Strange encoding in a hotmail message.
Strange encoding in a hotmail message.
am 23.08.2005 18:00:22 von nonmais
Hi,
I received a mail from a friend, with an unknown encoding; most probably it
is not a valid encoding: instead the whole thing must have been wrongly
converted at some stage.
The friend usually sends russian text, encoded in KOI-ru, from her browser
with a hotmail (webmail) account. Looks like hotmail doesn't support UTF-8
at all :-/ but ok normally I can read it.
Now this time there was ONE character in the message that didn't fit in the
KOI character set ('ü', a german u with umlaut), which caused the whole
system to misbehave.
Here is what I got:
- us-ascii got their usual 1-byte ascii encoding
- russian characters got this 2-byte encoding:
russian capital a (unicode code point 0410): encoded as A7 A1
russian capital be (unicode code point 0411): encoded as A7 A2
etc...
russian small a (unicode code point 0430): encoded as A7 D1
etc...
- the 'ü' (u with umlaut) (unicode code point 00FC): encoded as A8 B9.
(all values given in hexadecimal).
Any idea what happened? It's definitely not UTF-7, nor UTF-8.
Thanks.
Re: Strange encoding in a hotmail message.
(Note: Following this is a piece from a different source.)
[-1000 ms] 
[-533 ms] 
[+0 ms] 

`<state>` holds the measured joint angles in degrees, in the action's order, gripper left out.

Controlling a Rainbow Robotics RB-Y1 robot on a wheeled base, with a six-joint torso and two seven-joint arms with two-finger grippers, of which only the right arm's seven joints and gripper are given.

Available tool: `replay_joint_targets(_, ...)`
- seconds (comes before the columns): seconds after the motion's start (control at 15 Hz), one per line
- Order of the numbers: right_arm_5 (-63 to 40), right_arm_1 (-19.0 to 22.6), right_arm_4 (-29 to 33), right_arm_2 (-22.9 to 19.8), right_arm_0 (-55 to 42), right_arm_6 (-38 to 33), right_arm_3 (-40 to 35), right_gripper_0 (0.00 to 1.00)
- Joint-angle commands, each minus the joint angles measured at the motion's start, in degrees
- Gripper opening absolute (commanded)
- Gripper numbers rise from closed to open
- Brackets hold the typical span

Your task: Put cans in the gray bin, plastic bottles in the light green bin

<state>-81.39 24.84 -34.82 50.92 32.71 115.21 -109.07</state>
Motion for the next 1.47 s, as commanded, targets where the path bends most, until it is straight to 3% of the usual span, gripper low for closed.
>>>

am 23.08.2005 18:47:02 von Kari Hurtta
nonmais writes:
> Hi,
> I received a mail from a friend, with an unknown encoding; most probably it
> is not a valid encoding: instead the whole thing must have been wrongly
> converted at some stage.
>
> The friend usually sends russian text, encoded in KOI-ru, from her browser
> with a hotmail (webmail) account. Looks like hotmail doesn't support UTF-8
> at all :-/ but ok normally I can read it.
>
> Now this time there was ONE character in the message that didn't fit in the
> KOI character set ('ü', a german u with umlaut), which caused the whole
> system to misbehave.
>
> Here is what I got:
> - us-ascii got their usual 1-byte ascii encoding
> - russian characters got this 2-byte encoding:
> russian capital a (unicode code point 0410): encoded as A7 A1
> russian capital be (unicode code point 0411): encoded as A7 A2
> etc...
> russian small a (unicode code point 0430): encoded as A7 D1
> etc...
> - the 'ü' (u with umlaut) (unicode code point 00FC): encoded as A8 B9.
> (all values given in hexadecimal).
>
> Any idea what happened? It's definitely not UTF-7, nor UTF-8.
> Thanks.
What was on mail headers? What they claimed about encoding?
Re: Strange encoding in a hotmail message.
am 23.08.2005 19:54:53 von nonmais
Kari Hurtta wrote:
> nonmais writes:
>
>> Hi,
>> I received a mail from a friend, with an unknown encoding; most probably
>> it is not a valid encoding: instead the whole thing must have been
>> wrongly converted at some stage.
>>
>> The friend usually sends russian text, encoded in KOI-ru, from her
>> browser with a hotmail (webmail) account. Looks like hotmail doesn't
>> support UTF-8 at all :-/ but ok normally I can read it.
>>
>> Now this time there was ONE character in the message that didn't fit in
>> the KOI character set ('ü', a german u with umlaut), which caused the
>> whole system to misbehave.
>>
>> Here is what I got:
>> - us-ascii got their usual 1-byte ascii encoding
>> - russian characters got this 2-byte encoding:
>> russian capital a (unicode code point 0410): encoded as A7 A1
>> russian capital be (unicode code point 0411): encoded as A7 A2
>> etc...
>> russian small a (unicode code point 0430): encoded as A7 D1
>> etc...
>> - the 'ü' (u with umlaut) (unicode code point 00FC): encoded as A8 B9.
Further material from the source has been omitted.